Try Breathing Techniques and Meditation
You can practice calming techniques like taking deep breaths. Breathe in through your nose, out through your mouth. It’s simple and easy to utilize. You can also do guided meditations using apps like Calm or Insight Timer. Give these breathing exercises a try.
Some professionals recommend acknowledging your body's response to fear and instead of trying to combat it, label it. Label your negative thoughts and why you're feeling them but then remind yourself of all of the facts you learned and why you're safe.
Consider Exposure Therapy
There are a few different ways to go about exposure therapy. You can watch videos of planes taking off and landing. You can watch movies or TV shows where people fly. You could consider testing out a flight simulator, like Virtual Reality Exposure Therapy (VRET).
The ultimate exposure therapy is hopping on an airplane and flying. When you expose yourself to something repeatedly, the hypothesis is that you will normalize the situation(s) and calm the limbic systems, alleviating or at least lessening your fears.
Avoid Alcohol—Drink Water Instead
Everyone gets anxious, even more so when the plane feels like it’s tumbling through the air when you hit turbulence. For most, the first vice that comes to mind is alcohol. Some people swear that self-medication will calm your nerves. However, I recommend avoiding alcohol. Why?
The humidity on most flights is kept at 10–20%. That’s drier than the Sahara desert. Alcohol will only serve to dehydrate you, furthering discomfort. It might make others even more agitated. Instead, focus on drinking water and staying hydrated.
Some people also swear by sleeping pills or something like Benadryl. If my husband has a long night of air travel ahead, he'll often take a sleeping pill to make sure he lands at his final destination refreshed.
Seek Professional Treatment
If you need more than self-help options, we suggest consulting a professional therapist. They are professionally trained to treat anxiety disorders. A clinical psychologist can prescribe anti-anxiety medication if they deem it necessary.

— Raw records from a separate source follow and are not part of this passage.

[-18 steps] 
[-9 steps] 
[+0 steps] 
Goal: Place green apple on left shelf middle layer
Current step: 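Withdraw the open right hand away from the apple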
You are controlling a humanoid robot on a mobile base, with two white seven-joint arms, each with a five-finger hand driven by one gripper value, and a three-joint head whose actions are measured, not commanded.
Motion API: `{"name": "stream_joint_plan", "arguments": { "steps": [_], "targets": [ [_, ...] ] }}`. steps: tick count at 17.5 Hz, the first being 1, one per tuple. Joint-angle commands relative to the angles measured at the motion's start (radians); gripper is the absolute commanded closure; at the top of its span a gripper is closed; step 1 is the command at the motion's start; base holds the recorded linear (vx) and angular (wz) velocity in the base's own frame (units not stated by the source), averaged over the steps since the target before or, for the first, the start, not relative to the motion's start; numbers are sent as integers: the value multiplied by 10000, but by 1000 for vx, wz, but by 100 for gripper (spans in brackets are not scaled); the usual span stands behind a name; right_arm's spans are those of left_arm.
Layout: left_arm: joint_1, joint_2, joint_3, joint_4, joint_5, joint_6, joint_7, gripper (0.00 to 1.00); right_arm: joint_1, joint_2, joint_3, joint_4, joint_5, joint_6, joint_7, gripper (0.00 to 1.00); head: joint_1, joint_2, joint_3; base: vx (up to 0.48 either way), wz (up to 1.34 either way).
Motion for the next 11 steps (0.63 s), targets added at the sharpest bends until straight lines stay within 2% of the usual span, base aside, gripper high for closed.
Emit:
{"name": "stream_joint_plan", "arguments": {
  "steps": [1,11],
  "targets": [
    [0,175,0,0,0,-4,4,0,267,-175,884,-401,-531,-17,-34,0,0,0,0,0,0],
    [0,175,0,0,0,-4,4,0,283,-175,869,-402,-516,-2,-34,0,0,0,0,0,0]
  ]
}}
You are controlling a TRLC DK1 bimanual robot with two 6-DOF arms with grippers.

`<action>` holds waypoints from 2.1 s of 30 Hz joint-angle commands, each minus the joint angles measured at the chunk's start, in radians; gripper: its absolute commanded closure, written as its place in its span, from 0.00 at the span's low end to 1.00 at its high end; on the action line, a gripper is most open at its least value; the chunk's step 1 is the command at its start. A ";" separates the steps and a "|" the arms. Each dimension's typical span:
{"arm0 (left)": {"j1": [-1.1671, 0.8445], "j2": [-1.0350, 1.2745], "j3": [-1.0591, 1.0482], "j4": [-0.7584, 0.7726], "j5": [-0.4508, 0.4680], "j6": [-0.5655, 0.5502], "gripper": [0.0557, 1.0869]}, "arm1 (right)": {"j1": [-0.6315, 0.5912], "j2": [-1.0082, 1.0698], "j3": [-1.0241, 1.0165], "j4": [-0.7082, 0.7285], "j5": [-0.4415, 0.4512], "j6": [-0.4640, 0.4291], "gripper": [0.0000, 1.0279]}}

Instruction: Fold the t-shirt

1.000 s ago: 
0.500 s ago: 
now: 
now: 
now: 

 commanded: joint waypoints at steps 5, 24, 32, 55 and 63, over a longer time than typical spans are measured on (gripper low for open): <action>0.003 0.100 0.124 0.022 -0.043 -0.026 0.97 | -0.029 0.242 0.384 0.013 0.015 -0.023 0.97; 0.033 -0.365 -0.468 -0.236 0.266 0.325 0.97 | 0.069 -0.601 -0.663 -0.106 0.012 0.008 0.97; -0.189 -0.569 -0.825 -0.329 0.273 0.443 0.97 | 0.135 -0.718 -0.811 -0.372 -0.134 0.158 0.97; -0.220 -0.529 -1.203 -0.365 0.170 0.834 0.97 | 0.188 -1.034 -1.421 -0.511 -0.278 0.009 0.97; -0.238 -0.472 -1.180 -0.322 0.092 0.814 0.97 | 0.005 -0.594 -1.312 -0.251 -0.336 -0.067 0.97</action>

You can also consider cognitive behavioral therapy—also known as CBT or talk therapy—to get to the root of your fear of flying and learn to address it. You can look into online counseling for aviophobia from BetterHelp. You can rest assured that each of their qualified therapists has experience treating anxiety disorders.
Another treatment option specific to this phobia is the SOAR Fear of Flying program. It was created by Tom Bunn, an airline Captain and licensed therapist.
Conquer Your Fear of Flying
As a little girl (I’ll be honest, as a teenager and adult as well) there was nothing more exhilarating than a swing—I’d pump my legs to propel into the air, going ever higher. Then, in one fell swoop, I would leap off the swing and fly for just a moment. In that moment of weightlessness, time stood still. It was pure freedom. That’s the way flying should be.
Hopefully, we gave you some helpful tips to overcome your fear of flying and learn to enjoy the experience. Put some of these tips into practice on your next flight and let us know which one is your favorite!